[WORK TASK] Using the data below, copy each line that includes the word "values".

Segment Open

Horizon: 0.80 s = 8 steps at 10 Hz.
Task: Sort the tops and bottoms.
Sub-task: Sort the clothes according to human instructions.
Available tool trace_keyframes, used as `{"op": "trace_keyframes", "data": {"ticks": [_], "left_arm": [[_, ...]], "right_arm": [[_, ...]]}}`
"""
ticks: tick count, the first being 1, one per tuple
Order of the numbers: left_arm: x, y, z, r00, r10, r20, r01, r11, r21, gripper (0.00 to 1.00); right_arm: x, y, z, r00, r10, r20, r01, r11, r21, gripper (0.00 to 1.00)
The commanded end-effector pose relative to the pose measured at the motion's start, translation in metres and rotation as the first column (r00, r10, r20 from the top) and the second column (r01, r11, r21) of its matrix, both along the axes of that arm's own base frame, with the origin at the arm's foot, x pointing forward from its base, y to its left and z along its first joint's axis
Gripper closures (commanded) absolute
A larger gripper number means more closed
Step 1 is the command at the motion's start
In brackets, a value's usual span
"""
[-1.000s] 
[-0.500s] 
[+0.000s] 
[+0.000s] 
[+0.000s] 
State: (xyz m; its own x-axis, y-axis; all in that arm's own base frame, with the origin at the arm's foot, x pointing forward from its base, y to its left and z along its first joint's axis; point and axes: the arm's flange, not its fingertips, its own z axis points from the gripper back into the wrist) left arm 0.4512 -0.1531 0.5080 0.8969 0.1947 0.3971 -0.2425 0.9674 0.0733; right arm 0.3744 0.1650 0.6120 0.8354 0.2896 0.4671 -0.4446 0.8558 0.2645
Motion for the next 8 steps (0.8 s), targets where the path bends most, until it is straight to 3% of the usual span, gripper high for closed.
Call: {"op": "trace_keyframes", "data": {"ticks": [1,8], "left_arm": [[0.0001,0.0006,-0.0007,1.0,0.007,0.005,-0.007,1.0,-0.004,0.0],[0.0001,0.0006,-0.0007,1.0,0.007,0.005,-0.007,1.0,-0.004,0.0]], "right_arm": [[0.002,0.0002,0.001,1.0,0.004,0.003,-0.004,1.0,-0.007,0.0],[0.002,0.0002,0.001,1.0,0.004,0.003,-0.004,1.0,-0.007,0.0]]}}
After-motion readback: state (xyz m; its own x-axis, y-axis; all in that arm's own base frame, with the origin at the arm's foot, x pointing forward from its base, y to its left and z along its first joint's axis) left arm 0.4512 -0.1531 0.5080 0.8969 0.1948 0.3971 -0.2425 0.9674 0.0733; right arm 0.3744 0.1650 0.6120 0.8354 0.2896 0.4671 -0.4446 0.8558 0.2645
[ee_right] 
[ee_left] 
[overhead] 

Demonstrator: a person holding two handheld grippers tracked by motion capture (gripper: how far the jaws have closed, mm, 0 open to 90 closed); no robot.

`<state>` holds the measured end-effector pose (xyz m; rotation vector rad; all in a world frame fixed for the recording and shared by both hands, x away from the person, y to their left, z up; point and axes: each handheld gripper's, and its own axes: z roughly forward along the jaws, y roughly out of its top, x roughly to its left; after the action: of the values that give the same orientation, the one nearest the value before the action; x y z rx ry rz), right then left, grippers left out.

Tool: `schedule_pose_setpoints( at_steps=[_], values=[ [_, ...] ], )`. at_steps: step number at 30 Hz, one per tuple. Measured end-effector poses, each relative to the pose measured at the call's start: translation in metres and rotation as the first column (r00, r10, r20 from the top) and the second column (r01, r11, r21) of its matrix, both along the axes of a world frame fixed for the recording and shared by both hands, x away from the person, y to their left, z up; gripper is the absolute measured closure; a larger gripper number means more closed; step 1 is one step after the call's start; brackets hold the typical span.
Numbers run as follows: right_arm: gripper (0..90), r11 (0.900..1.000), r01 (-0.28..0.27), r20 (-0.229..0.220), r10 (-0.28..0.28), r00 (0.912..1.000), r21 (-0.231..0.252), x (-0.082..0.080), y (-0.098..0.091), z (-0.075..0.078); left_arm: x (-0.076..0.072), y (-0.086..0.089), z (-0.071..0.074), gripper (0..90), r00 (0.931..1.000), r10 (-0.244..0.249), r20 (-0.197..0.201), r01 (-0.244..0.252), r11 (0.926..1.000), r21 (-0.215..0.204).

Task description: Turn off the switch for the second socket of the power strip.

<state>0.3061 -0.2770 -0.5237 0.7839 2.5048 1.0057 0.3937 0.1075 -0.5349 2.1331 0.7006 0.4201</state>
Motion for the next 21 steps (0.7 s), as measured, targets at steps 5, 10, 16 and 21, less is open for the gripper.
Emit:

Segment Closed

[SOLVED EXERCISE]
`<state>` holds the measured end-effector pose (xyz m; rotation vector rad; all in a world frame fixed for the recording and shared by both hands, x away from the person, y to their left, z up; point and axes: each handheld gripper's, and its own axes: z roughly forward along the jaws, y roughly out of its top, x roughly to its left; after the action: of the values that give the same orientation, the one nearest the value before the action; x y z rx ry rz), right then left, grippers left out.
Tool: `schedule_pose_setpoints( at_steps=[_], values=[ [_, ...] ], )`. at_steps: step number at 30 Hz, one per tuple. Measured end-effector poses, each relative to the pose measured at the call's start: translation in metres and rotation as the first column (r00, r10, r20 from the top) and the second column (r01, r11, r21) of its matrix, both along the axes of a world frame fixed for the recording and shared by both hands, x away from the person, y to their left, z up; gripper is the absolute measured closure; a larger gripper number means more closed; step 1 is one step after the call's start; brackets hold the typical span.

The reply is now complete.